À noter : l’employeur peut moduler la prime selon le statut des salariés mais dans des conditions précises. “Afin de garantir une mesure équitable entre tous les salariés d’un même employeur, le montant de cette prime ne pourra être modifié qu’en fonction du niveau de rémunération, de la durée de travail ou de la durée de présence dans l’entreprise au cours de l’année 2018”, indique le ministère de l’Économie et des Finances.

Quelles taxes s’appliquent sur la prime ?

Jusqu’à 1 000 euros, la prime est exonérée d’impôts, de cotisations sociales et de prélèvements sociaux. La CSG (contribution sociale généralisée) et la CRDS (contribution à la réduction de la dette sociale) ne sont pas non plus applicables, contrairement à ce qui avait été envisagé dans un premier temps par le gouvernement. Si la prime est supérieure à 1 000 euros, les impôts et les cotisations sociales sont dûs uniquement sur le surplus.

Quand les primes peuvent être distribuées ?

C’est là que les nuances débutent. La "prime Macron" peut être distribuée du 11 décembre 2018 au 31 mars 2019. Jusqu’au 31 janvier 2019, le chef d’entreprise peut décider de la verser de façon unilatérale, tant qu’il en informe le Comité social et économique (CSE) avant le 31 mars 2019. Durant cette période, la prime peut aussi faire l’objet d’un accord d’entreprise. Entre le 1er février et le 31 mars, l’employeur ne peut plus décider cette prime de façon unilatérale. Elle doit faire l’objet soit d’un accord d’entreprise majoritaire, d’un accord conclu avec le CSE ou d’une ratification d’un projet d’accord proposé par l’employeur par deux tiers des salariés.

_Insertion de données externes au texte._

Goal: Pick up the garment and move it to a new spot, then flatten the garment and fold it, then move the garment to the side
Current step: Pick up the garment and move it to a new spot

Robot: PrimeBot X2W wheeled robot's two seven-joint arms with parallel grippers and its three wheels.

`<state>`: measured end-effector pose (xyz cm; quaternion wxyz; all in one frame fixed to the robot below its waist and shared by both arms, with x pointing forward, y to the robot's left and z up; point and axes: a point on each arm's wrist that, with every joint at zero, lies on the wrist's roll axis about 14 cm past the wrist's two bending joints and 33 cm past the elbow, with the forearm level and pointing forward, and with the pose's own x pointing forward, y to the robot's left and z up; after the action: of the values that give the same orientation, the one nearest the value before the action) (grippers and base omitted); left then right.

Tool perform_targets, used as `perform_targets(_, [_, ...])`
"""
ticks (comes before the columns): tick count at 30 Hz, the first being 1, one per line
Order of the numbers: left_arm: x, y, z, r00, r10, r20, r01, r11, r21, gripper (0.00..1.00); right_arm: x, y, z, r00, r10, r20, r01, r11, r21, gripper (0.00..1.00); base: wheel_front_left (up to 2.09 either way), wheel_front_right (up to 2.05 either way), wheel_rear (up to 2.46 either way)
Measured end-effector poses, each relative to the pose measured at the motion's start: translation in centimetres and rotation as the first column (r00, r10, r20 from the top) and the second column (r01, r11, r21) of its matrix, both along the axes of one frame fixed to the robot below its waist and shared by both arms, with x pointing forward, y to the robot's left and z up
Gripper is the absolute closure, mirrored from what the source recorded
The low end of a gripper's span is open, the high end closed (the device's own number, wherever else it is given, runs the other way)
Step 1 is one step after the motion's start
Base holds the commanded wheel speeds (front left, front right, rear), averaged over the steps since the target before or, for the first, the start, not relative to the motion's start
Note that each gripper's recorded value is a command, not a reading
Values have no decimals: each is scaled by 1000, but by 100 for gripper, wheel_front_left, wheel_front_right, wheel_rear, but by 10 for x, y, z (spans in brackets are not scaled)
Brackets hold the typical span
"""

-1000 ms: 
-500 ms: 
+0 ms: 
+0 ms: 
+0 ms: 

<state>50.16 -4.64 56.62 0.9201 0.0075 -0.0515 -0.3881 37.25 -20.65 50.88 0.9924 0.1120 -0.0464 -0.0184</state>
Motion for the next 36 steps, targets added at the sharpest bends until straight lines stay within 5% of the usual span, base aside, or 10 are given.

Qui a distribué la prime ?

Selon un baromètre d’Eurogroup Consulting publié le 14 janvier, 56% des dirigeants de grande entreprise se déclaraient disposés à verser une prime exceptionnelle à leurs salariés. Certaines PME et TPE semblent aussi avoir suivi l’appel mais il est compliqué d’obtenir un ordre de grandeur sur le nombre d’entreprises françaises qui ont répondu à l’appel du président. Selon des données du site AEF info, une centaine de grandes et moyennes entreprises ont versé des primes à 1,5 million de salariés pour un montant moyen entre 500 et 600 euros.

Nous avons beaucoup plus de visibilité sur les industriels qui ont pris de telles mesures. Ces derniers sont aussi susceptibles d’avoir davantage de fonds pour financer la dotation. Airbus a été le dernier à annoncer une prime exceptionnelle, peu après L’Oréal France. On retrouve aussi parmi les grands groupes : Dassault Aviation, Engie, Iliad, Kering, LVMH, Michelin, Orange, RATP, Renault, Sanofi, SNCF ou encore Total.

Vendredi 1er février, Safran a annoncé qu’il distribuerait une prime exceptionnelle de pouvoir d’achat à une majorité de ses salariés en France. “Elle sera échelonnée de 350 euros à 800 euros, en fonction de quatre paliers de rémunérations”, indique l’équipementier. Le 28 janvier, Bombardier a aussi annoncé une prime 600 salariés touchant moins de 2500 euros brut par mois. La dotation ira de 100 à 900 euros et concernera 40% des salariés de l'usine Bombardier de Crespin (Nord).

Des primes ont également été distribuées chez les acteurs de la grande distribution, de la finance ou du transport. Europe 1 a réalisé un recensement de ces entreprises à retrouver ci-dessous.

Qui ne va pas en distribuer ?

Naturellement, ceux qui donnent moins sont plus discrets. Il est encore un peu tôt pour pointer les entreprises les moins généreuses, puisqu’elles ont encore jusqu’au 31 mars pour changer d’avis. D’autres ne vont pas distribuer de prime mais mettent en valeur d’autres mesures, plus ou moins bien accueillies.

Deuxième capitalisation boursière mondiale au 31 décembre 2018, Apple ne distribuera pas de prime mais augmentera tous ses employés de 750 euros, à l’exception des managers. Une avancée obtenue à l’issue de grèves en pleine période des fêtes mais accueillie par la CFDT par sa pérennité à l'inverse des primes.

Selon Europe 1, une politique similaire a été appliquée chez Air France, Flixbus, Google ou Nokia.